"Muitas vezes a elite também erra, quer que a sociedade pague a conta da redução do custo de alguns setores da economia. Temos que ter a coragem de falar a verdade. Na reforma da Previdência, a sociedade pagou mais a conta do que os empresários", disse Maia durante o evento CEO Conference Brasil 2020, do banco BTG Pactual, nesta terça-feira (18), em São Paulo.
Segundo Maia, alguns empresários "ressuscitaram o Everardo [Maciel, ex-secretário da Receita] como garoto-propaganda da CPMF".
"Se algum setor está preocupado, tem que dialogar e entender que a parte da contribuição dos empresários deve existir da mesma forma que o brasileiro também colaborou com a reforma da previdência", afirmou.
O presidente da Câmara também disse que o governo mudou sua agenda de privatizações.
"A maior empresa que o governo vai privatizar é a Eletrobras. Não tem grandes privatizações. Quando as pessoas estão na oposição, falam que tem que privatizar Caixa, BB e Petrobras, mas, quando senta na cadeira, muda. Aí, a função social dos bancos é enorme."
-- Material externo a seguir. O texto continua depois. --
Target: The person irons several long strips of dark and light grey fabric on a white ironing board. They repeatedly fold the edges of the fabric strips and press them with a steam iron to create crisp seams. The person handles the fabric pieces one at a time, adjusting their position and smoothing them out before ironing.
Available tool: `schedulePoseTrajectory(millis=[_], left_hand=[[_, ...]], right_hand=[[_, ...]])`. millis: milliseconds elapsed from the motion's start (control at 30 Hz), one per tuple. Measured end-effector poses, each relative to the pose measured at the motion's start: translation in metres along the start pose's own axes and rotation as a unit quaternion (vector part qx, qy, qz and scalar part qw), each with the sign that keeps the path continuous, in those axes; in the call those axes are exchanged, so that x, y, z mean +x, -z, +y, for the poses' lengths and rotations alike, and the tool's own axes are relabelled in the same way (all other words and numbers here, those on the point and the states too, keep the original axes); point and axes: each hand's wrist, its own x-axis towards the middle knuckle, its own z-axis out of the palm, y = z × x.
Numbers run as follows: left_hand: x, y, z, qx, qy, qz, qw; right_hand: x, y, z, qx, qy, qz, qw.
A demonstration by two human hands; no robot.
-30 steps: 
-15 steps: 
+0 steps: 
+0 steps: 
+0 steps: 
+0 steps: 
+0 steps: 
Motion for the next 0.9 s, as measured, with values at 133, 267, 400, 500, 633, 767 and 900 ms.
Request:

Maia afirmou que o Senado ainda resiste quanto à privatização da Eletrobras e que, após resolver essa questão, o assunto deve andar rápido na Câmara.
Ele diz, no entanto, que a privatização dos Correios enfrenta mais resistência. "Meu WhatsApp é mais atacado quando trato desse tema", diz ele, que defende a quebra do monopólio da estatal.